Similarly, 5-methyltetrahydrofolate was found to be a ligand of the key viral enzyme PLpro, while folic acid derivatives bound to the NSP15 protein. In all these cases, binding energies were comparable or superior to currently known drugs that inhibit these pathways.
Comparatively, antifolate drugs such as methotrexate have been found to have an antiviral effect by blocking purine biosynthesis. This drug may act in synergy with remdesivir to block viral replication and the secretion of infectious virions.
The results of many studies regarding the relationship between one-carbon metabolism and SARS-CoV-2 replication within human host cells are often conflicting. However, these studies have demonstrated the potential role of glutathione, methionine sulfoxide, and choline in this process. These differences could be due to the confounding effects of non-matched age, sex, or ethnicity between cases and controls in various studies.

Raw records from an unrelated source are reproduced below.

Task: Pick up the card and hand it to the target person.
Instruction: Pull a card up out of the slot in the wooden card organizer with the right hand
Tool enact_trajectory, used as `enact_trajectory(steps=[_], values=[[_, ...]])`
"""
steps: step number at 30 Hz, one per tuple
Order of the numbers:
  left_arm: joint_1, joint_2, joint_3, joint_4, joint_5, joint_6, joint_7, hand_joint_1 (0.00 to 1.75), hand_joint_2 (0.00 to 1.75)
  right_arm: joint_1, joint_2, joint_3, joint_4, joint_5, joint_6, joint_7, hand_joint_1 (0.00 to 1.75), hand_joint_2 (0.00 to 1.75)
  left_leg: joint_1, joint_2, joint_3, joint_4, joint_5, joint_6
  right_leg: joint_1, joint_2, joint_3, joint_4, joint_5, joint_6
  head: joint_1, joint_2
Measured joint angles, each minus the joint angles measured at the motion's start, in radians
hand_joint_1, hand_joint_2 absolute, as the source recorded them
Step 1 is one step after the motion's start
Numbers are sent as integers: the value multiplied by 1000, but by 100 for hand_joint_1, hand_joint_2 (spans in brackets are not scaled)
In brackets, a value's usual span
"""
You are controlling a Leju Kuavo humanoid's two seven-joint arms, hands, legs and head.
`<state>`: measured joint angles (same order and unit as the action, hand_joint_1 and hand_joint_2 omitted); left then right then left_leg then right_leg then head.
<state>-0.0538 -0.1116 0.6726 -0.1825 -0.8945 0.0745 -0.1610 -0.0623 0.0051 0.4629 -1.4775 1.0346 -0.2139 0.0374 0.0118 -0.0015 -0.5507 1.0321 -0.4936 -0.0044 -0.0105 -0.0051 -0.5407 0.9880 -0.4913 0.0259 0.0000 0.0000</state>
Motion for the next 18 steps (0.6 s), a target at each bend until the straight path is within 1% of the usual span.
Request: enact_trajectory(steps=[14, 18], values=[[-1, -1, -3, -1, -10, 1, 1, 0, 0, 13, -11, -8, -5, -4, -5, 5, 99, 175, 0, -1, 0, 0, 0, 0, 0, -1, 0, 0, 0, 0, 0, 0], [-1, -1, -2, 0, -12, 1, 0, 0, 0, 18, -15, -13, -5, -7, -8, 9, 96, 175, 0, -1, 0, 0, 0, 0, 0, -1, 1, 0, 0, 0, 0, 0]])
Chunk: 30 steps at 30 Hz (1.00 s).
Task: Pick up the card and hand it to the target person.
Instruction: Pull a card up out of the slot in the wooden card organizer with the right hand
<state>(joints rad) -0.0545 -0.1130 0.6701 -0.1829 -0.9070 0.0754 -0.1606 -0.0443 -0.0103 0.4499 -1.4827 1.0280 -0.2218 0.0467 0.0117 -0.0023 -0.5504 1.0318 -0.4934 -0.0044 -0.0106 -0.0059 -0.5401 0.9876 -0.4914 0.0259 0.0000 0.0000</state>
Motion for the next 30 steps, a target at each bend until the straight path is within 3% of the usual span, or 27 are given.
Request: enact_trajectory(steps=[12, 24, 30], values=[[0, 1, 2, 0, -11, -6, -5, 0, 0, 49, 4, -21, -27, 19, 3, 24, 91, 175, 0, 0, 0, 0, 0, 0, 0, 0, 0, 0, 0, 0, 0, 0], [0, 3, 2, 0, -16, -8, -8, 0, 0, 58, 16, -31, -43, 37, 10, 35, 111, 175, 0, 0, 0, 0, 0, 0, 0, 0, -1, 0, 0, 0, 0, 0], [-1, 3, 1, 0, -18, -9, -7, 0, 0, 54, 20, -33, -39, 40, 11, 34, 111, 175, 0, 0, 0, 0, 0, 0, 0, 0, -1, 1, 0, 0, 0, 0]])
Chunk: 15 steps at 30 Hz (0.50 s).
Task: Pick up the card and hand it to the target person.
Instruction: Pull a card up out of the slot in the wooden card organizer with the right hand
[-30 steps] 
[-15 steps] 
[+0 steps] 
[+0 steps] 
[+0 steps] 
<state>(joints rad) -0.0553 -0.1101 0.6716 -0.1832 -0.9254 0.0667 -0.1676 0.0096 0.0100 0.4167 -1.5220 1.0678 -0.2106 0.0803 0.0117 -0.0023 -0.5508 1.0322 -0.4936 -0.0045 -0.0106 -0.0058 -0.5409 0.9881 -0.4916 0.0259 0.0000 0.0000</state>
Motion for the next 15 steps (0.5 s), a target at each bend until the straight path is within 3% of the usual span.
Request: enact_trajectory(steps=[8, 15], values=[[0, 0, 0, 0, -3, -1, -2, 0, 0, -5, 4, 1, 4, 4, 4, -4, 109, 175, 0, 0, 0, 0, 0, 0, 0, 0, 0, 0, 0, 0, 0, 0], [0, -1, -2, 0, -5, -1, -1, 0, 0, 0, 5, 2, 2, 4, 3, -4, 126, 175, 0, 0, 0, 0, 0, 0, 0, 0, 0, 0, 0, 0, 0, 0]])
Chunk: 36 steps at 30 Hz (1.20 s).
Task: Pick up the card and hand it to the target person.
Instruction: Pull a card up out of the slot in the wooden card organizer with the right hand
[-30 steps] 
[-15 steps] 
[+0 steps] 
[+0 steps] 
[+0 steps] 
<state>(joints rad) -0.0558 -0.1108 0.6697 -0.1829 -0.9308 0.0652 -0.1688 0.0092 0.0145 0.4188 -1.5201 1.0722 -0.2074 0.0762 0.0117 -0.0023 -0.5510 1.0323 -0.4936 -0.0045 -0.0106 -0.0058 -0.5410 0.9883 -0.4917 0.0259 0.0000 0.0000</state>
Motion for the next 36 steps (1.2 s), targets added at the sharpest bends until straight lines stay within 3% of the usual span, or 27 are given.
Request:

Another possible reason for inconsistent findings could be the difference in COVID-19 classification systems as to the severity of illness and differences in the time points at which samples were taken. For instance, one review found that SAM levels could differ in cases as compared to controls simply by manipulating the study selected by the classification system used.
Among potential therapeutic approaches, the three aforementioned metabolites that are potentially impacted by COVID-19 may be worthy of further study. Thus, measures to normalize their levels may mitigate the severity of COVID-19 and improve patient outcomes. This includes N-acetyl cysteine to increase glutathione levels, preferably with glycine as well.
The resulting antioxidant boost may help restore methionine sulfoxide levels to normal as well. More work will be needed to establish the therapeutic utility of these strategies.
- Perla-Kajan, J. & Jakubowski, H. (2022). COVID-19 and One-Carbon Metabolism. International Journal of Molecular Science. doi:10.3390/ijms23084181.